Should salespeople be certified like NCIDQ or AIA professionals, or is the real standard ethics plus ongoing learning? And how do manufacturers and dealers rebuild access to the A&D community when meetings are scarce and specifiers skew younger? 

Clint and Sid chat about social media strategy for workplace design, short video storytelling, better email marketing, and why designers see the whole space plan while we sometimes just try to “fill the spec.”

This is another poignant hot takes episode filled with interesting thoughts on the future of contract interiors.

 

In this episode: 

[01:02] Hot Takes Format And Guest Intro
[02:39] Loftwall Direction And Snap Privacy
[03:37] 3D Quoting Tool With WCS
[05:15] Spinning The Wheel Begins
[05:42] People And Pride In The Work
[08:07] Should Sales Be Certified
[13:21] Winning The A&D Attention
[22:59] What Designers Get About Future Work
[26:30] How To Reach Clint

 

Frequently Asked Questions

Q: How can furniture manufacturers and dealers better reach the A&D community? 

According to ThinkLab research, the average age of a specifier in the design community is 27 years old, meaning most are active on Instagram and TikTok, not LinkedIn or email.
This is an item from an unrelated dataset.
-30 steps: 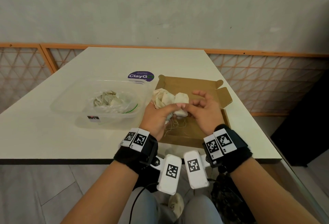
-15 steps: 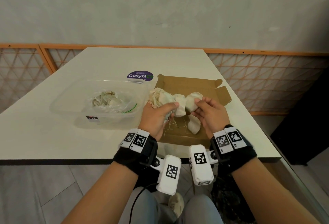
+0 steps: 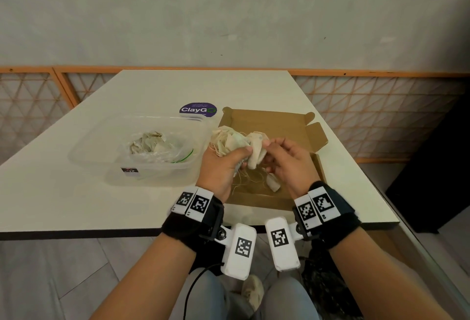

Consider shifting from product-heavy content to short-form people-first video (30 seconds to one minute) that tells the story of why a product was created, not just what it does. Getting in front of A&D professionals early in the project cycle is critical because by the time specifications are written, the decisions are largely made.

Q: Should salespeople in the contract interiors industry be certified?

Formal certification standard isn't the right answer, in part because it raises the question of who gets to define it, and certification alone doesn't guarantee integrity or effectiveness. What is recommended is that salespeople become true students of the industry: attending CEUs to learn (not just to network), understanding workplace trends, hybrid work, and the full context of the built environment, so they can speak knowledgeably with customers and design professionals.

Q: What is Loftwall's Snap product and what problem does it solve?

Snap is Loftwall's newest product — a modular "room in a room" that sits between traditional pod systems and full architectural walls. It's designed to be highly adaptable and is priced competitively on a per-square-foot and per-linear-foot basis. Loftwall positions itself as a leader in workplace privacy, and Snap is the product they're building their future around.

Q: What should dealer principals and manufacturer reps understand about how interior designers approach space planning?

Interior designers understand the customer's underlying problem — not just what furniture fills a space, but how a floor plate should flow, where acoustics need to be addressed, and what the overall experience of the space should feel like. As Sid and Clint discuss in this episode, manufacturers and dealers often approach projects by matching product to spec rather than understanding the problem being solved. Designers think from the whole space inward; most of the furniture industry thinks from the product outward.